L'animale leggendario ha dato vita a un neologismo, il Catoblepismo, coniato del 1962 dall'economista e banchiere Raffaele Mattioli. Con questa parola intendeva riferirsi ai patologici rapporti di commistione che si erano creati in Italia tra il mondo dell'industria e il sistema creditizio ordinario. Secondo l'economista, nell'Italia degli anni trenta del secolo scorso, si era instaurato un circolo vizioso per cui il controllato controlla il controllore. Il termine non è mai sparito, e non ha destato scalpore il suo riapparire in seguito alla crisi economica del 2011-2012. Qualcuno deve sempre chinare il capo nei confronti del potere. Tali animali leggendari indicano che la loro funzione principale era quella di nutrire la credenza nell'alito e nello sguardo letale. Possiamo sforzarci di intuire quali penosi effetti potesse provocare negli antenati, vicini o lontani, l'idea di poter morire a causa di un soffio o di uno sguardo. Possiamo provarci ma non riusciremo a comprendere. L'alito velenoso e l'occhiata che uccide confluirono nell'immaginario scientifico sin dagli albori delle pubblicazioni sulla natura, sino a spegnersi nelle leggende popolari. Un secondo aspetto che modificò la percezione dei nostri avi concerne la visione femminile. La maggioranza degli europei coltivava il mito dello sguardo che uccide e prendeva in seria considerazione l'idea della mostruosità femminile. Per chi ha camminato prima di noi su questi sentieri, era un obbligo culturale tormentarsi con l'idea che una donna con serpenti sul capo e dallo sguardo fiammeggiante potesse mettere in pericolo la loro vita. Non solo donne, gli uomini rettili o uomini serpente sono creature leggendarie menzionate nella mitologia e nel folclore di diverse culture, aventi fattezze di rettili umanoidi. In epoca contemporanea sono presenti nella fantascienza e nell'ufologia che per descriverli usano i termini di rettiliano o uomo lucertola. Allontaniamoci dalle teorie del complotto per tornare alla storia delle leggende. Il primo mitico re di Atene, Cecrope, era mezzo uomo e mezzo serpente.

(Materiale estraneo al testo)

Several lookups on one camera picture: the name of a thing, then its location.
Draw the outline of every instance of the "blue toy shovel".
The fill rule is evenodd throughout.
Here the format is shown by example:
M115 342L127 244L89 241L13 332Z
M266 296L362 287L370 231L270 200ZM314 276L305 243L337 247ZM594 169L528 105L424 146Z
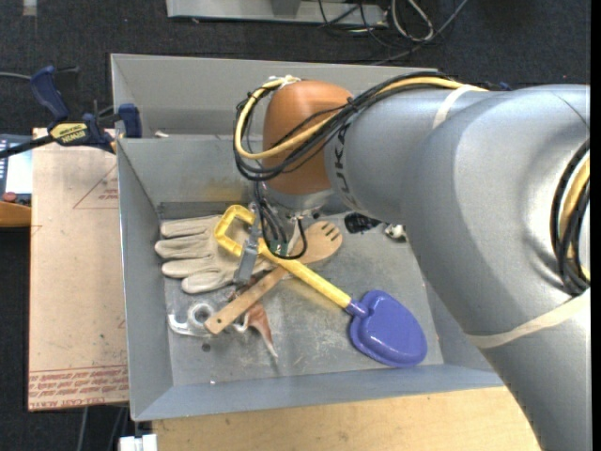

Nella stessa mitologia greca i Titani e i Gigantiavevano servitori serpenti e talvolta i Giganti sono rappresentati in forma anguiforme, ossia con le gambe formate da terminazioni serpentiformi. Anche il vento Borea, per i romani Aquilone, era descritto in forma anguiforme. Quale figura rappresenta al meglio la paura dello sguardo? Sicuramente Medusa, figura della mitologia greca. Insieme a Steno ed Euriale, è una delle tre Gorgoni, figlie delle divinità marine Forco e Ceto. Secondo la mitologia le Gorgoni avevano il potere di pietrificare chiunque avesse incrociato il loro sguardo e, delle tre, Medusa era l'unica a non essere immortale, dato che nella maggioranza delle versioni è decapitata da Perseo. Questa invenzione, alla base della storia della paura, è stata elaborata lungo un arco temporale ampio. La raffigurazione della donna serpente benevola, i Minoici la rappresentavano come una seducente signora da ingraziarsi, furono via via sostituite dalle raffigurazioni dell'inguardabile Gorgone. Tutte queste paure si trasformarono per concentrarsi in un unico animale leggendario, noto come il piccolo Re.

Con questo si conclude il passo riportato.